Further, it’s easy for the companies/clients to place reliance on the banks than seeking a direct guarantee from the service provider. It’s equally important to note that banks require a certain deposit from a contractor to issue a performance guarantee on their behalf.

Types of performance guarantee

There are two main types that include advance payment guarantee and the tender guarantee.

Advance payment guarantee is only applicable when contractor/supplier receives a certain amount as advance. It’s the guarantee that the bank will pay the amount to the buyer if there is some dispute between the contractor and the buyer. This guarantee is limited to the amount of advance.

On the other hand, a tender guarantee requires the bank to pay damages to the buyer when the contractor does not comply with specific provisions. The provision may be related to completion time, quality of the service, and other aspects.

Performance guarantee examples

Following are some of the examples of performance guarantees.

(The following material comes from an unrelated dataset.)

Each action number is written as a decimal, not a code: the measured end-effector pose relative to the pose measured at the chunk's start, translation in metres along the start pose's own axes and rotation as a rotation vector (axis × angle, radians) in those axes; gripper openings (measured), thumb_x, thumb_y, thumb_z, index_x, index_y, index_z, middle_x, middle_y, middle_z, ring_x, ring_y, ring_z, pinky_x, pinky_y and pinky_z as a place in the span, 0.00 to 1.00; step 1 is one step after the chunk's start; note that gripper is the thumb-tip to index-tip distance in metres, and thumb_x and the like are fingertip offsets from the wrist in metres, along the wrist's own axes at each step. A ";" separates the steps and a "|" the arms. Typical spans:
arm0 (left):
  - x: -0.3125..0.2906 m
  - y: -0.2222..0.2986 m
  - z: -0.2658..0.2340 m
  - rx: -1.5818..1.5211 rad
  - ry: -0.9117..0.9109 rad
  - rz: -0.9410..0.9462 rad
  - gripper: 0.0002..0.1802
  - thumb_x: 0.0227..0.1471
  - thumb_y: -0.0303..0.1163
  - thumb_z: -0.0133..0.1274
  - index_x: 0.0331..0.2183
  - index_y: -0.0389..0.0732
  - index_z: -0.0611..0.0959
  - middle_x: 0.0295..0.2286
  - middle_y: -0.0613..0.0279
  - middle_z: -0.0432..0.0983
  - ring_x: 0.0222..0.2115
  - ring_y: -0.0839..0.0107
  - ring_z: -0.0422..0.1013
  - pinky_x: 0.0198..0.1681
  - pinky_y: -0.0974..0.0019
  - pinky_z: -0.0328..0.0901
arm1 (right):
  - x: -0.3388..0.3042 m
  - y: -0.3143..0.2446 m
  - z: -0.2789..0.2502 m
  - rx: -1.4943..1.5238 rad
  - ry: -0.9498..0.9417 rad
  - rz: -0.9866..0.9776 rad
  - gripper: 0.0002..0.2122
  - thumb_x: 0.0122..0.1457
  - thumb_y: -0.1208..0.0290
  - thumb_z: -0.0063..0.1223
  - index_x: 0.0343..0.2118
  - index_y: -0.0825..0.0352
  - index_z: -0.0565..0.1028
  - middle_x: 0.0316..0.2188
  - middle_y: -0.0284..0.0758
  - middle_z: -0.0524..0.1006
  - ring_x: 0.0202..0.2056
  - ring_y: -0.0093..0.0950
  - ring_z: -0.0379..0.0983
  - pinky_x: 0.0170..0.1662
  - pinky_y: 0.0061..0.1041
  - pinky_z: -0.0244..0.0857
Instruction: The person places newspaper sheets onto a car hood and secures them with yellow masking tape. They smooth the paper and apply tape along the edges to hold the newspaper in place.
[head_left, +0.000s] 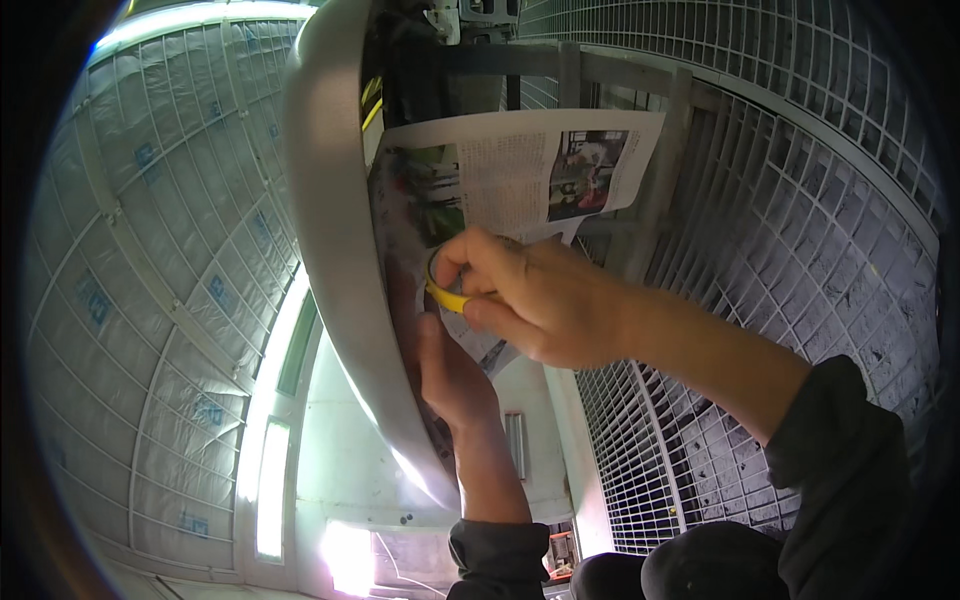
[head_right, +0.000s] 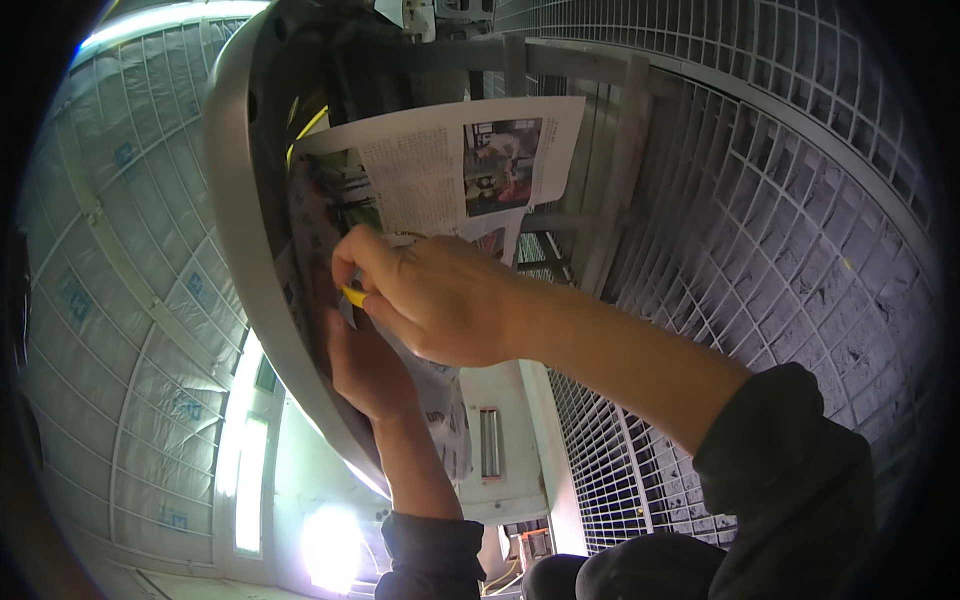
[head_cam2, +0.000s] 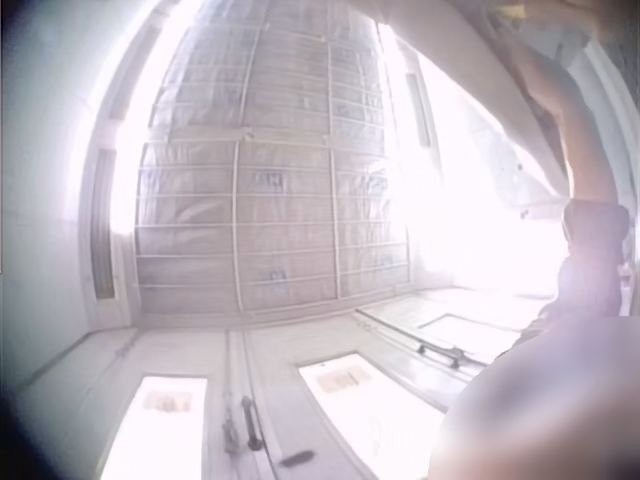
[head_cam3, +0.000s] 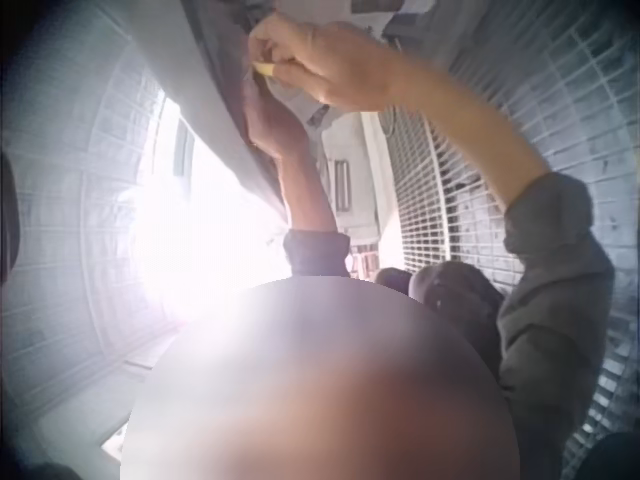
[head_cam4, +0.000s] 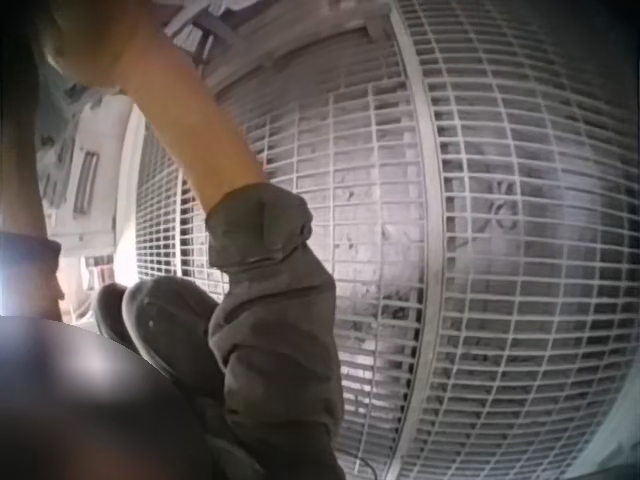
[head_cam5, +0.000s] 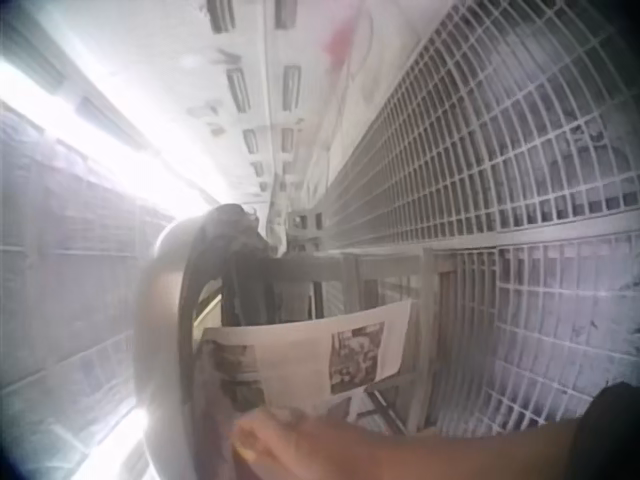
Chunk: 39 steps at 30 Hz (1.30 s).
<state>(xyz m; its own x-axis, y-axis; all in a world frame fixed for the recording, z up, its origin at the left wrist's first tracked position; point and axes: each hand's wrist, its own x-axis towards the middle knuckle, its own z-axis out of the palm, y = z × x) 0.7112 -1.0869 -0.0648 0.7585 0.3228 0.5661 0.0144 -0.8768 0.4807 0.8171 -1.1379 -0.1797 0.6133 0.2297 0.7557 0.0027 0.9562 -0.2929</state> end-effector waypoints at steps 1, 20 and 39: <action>-0.001 0.000 0.000 0.035 0.033 -0.066 0.25 0.65 0.33 0.42 0.60 0.32 0.67 0.58 0.51 0.66 0.61 0.63 0.59 0.65 0.60 0.50 | 0.000 0.000 0.001 -0.025 -0.012 -0.005 0.11 0.64 0.74 0.46 0.47 0.66 0.62 0.27 0.46 0.79 0.30 0.48 0.77 0.34 0.44 0.67; 0.003 -0.015 -0.005 0.188 0.043 0.140 0.28 0.65 0.35 0.45 0.62 0.33 0.66 0.64 0.52 0.57 0.67 0.64 0.51 0.68 0.49 0.45 | 0.029 0.031 -0.014 -0.640 0.436 -0.042 0.05 0.58 0.66 0.56 0.32 0.60 0.81 0.23 0.35 0.80 0.27 0.39 0.78 0.31 0.38 0.71; 0.017 -0.004 0.014 -0.156 0.037 -0.042 0.26 0.65 0.31 0.46 0.61 0.35 0.67 0.59 0.54 0.65 0.60 0.66 0.60 0.63 0.57 0.55 | 0.077 0.038 0.014 -0.372 0.443 -0.307 0.04 0.51 0.72 0.59 0.31 0.62 0.81 0.28 0.39 0.81 0.32 0.41 0.79 0.35 0.39 0.72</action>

  1. Guarantee issued by a bank on behalf of supplier to ensure 80 tons of wheat to the buyer.
  2. Guarantee issued by a bank on behalf of the contractor to construct 22 KM road in six months.
  3. Guarantee issued by the bank on behalf of the service provider to ensure a level of service.

Performance bank guarantee

Performance guarantee by the bank is when a bank is involved in the process. Their stake is to earn revenue, and they charge to the contractor/suppliers. It’s important to note that other financial institutions can also issue performance guarantees.

Performance guarantee insurance

Term performance guarantee insurance is sometimes used to define the performance guarantee. It’s a type of insurance that sighs the buyer regarding the quality/timely completion of the work.

Performance bond vs. performance guarantee

The performance bond is the name of the agreement between the buyer and supplier/contractor. As per provisions of the bond, the supplier will be liable to perform a certain level of service/provide material. On the other hand, a performance guarantee is issued by a bank on behalf of a supplier/contractor.

Financial guarantee vs. performance guarantee

A financial guarantee is when the guarantor assures payment of money in case of default. For instance, the contractor must repay the advance in case they cannot complete the work, or the buyer can claim their money under guarantee.

On the flip side, a performance guarantee assures payment of compensation in case the work is delayed or not in line with the agreed quality level. It’s not a direct claim for the money; it’s a claim for the compensation.

Performance guarantee in construction contracts

Construction contracts usually contain a clause for the performance guarantee. Following are some of the reasons for same.

  1. These contracts are usually time-bound.
  2. Disagreements/clashes are common in the final design of the constructed building.
  3. These contracts include a massive amount.


Following are conclusive remarks.

  1. The bank issues a performance guarantee on behalf of the supplier/contractor.
  2. The bank pays the buyer damages if the supplier does not perform in line with the contract.
  3. Two types of performance guarantee include advance back-up and tender quality.
  4. A financial guarantee is about assurance to pay money; a performance guarantee is about assurance to compensate.

Frequently asked questions

Why is performance guarantee important?

Performance guarantee is essential from the buyer’s perspective. The buyer wants to be protected from mis-commitment of the supplier/contract, and that’s why they only provide contracts to the suppliers that can arrange performance guarantees.

What are the benefits of a performance guarantee?

Following are some of the benefits associated with the performance guarantee,

  1. Provides sigh/relief to the buyer of services.
  2. The bank earns revenue with the issuance .
  3. It helps the supplier to earn the contract.

What is the financial guarantee?

A financial guarantee is an assurance provided to pay the money in case of default/non-compliance with the provisions of the contract/agreement.